Mieszkańcy podpoznańskiego Stęszewa zauważyli dziwnie jadący samochód. Gdy próbowali go zatrzymać, kierowca wjechał do rowu. Okazało się, że za kierownicą siedział obywatel Ukrainy, który był pijany i pod wpływem narkotyków. Jak się okazało to jednak nie koniec jego przewinień.
W podpoznańskim Stęszewie mieszkańcy zauważyli dziwne zachowanie kierowcy Audi, który jechał chaotycznie, najeżdżał na krawężniki i poruszał się slalomem. Podejrzewając, że mężczyzna może być pod wpływem alkoholu, postanowili go zatrzymać. Kiedy kierowca zauważył, że ktoś go śledzi, próbował uciekać, ale szybko wpadł do pobliskiego rowu.

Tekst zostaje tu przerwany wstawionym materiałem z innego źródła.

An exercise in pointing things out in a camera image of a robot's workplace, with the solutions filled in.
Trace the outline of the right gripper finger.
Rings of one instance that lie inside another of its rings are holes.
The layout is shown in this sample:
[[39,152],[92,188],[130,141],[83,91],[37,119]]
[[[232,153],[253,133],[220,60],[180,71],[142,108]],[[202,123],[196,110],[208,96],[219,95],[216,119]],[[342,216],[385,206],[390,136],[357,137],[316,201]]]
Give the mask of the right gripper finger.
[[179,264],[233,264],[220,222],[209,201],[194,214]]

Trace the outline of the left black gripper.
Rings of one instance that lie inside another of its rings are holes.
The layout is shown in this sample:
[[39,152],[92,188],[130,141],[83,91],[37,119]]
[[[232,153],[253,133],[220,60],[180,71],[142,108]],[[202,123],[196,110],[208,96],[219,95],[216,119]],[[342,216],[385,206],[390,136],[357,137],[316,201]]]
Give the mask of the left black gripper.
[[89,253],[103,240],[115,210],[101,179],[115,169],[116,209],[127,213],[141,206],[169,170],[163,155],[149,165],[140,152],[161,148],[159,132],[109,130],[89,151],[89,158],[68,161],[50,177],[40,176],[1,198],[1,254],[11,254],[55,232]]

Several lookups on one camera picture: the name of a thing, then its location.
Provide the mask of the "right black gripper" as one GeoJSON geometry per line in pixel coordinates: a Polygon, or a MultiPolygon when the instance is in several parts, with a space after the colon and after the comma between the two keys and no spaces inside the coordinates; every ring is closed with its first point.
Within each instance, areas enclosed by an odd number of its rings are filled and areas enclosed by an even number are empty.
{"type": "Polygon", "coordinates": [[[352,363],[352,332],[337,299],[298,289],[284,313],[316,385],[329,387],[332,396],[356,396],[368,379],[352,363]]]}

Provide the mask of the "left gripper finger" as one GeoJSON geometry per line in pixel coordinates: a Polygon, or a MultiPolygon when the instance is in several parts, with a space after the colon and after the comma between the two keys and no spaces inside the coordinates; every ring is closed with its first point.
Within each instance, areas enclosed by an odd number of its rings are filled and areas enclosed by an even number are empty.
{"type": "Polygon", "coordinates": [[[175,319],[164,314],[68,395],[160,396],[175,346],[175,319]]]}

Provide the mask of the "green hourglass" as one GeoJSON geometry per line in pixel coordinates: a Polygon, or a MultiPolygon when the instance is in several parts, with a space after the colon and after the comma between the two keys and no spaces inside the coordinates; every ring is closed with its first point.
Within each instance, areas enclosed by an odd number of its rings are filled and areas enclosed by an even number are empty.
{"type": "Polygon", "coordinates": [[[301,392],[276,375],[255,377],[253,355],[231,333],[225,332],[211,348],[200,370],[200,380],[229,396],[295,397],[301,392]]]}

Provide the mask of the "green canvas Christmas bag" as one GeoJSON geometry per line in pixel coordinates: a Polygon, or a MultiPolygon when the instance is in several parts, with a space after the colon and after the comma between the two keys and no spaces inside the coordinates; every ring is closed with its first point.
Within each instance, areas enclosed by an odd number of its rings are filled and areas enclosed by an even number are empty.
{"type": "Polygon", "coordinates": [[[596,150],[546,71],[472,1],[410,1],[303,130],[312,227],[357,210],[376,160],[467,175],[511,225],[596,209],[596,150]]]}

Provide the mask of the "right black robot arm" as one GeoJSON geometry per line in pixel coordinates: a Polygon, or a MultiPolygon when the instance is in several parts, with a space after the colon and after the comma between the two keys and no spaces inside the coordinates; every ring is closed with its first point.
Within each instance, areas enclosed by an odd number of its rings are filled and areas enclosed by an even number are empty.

Jeden z świadków błyskawicznie podbiegł, zabrał klucze i uniemożliwił mu dalszą jazdę.
Świadkowie natychmiast zadzwonili po policję. Po przybyciu funkcjonariuszy okazało się, że kierowcą jest 40-letni obywatel Ukrainy, który miał w organizmie prawie 3 promile alkoholu oraz był pod wpływem amfetaminy. Na tym jednak nie kończą się jego problemy.
– Okazało się, że prawo jazdy, którym posługiwał się zatrzymany mężczyzna nie uprawniało go do kierowania pojazdami na terenie Polski i Unii Europejskiej – informuje sierż. sztab. Anna Klój.
Teraz mężczyźnie grozi kara do 3 lat więzienia, utrata pojazdu lub jego równowartości oraz wysoka grzywna. O jego dalszym losie zdecyduje sąd.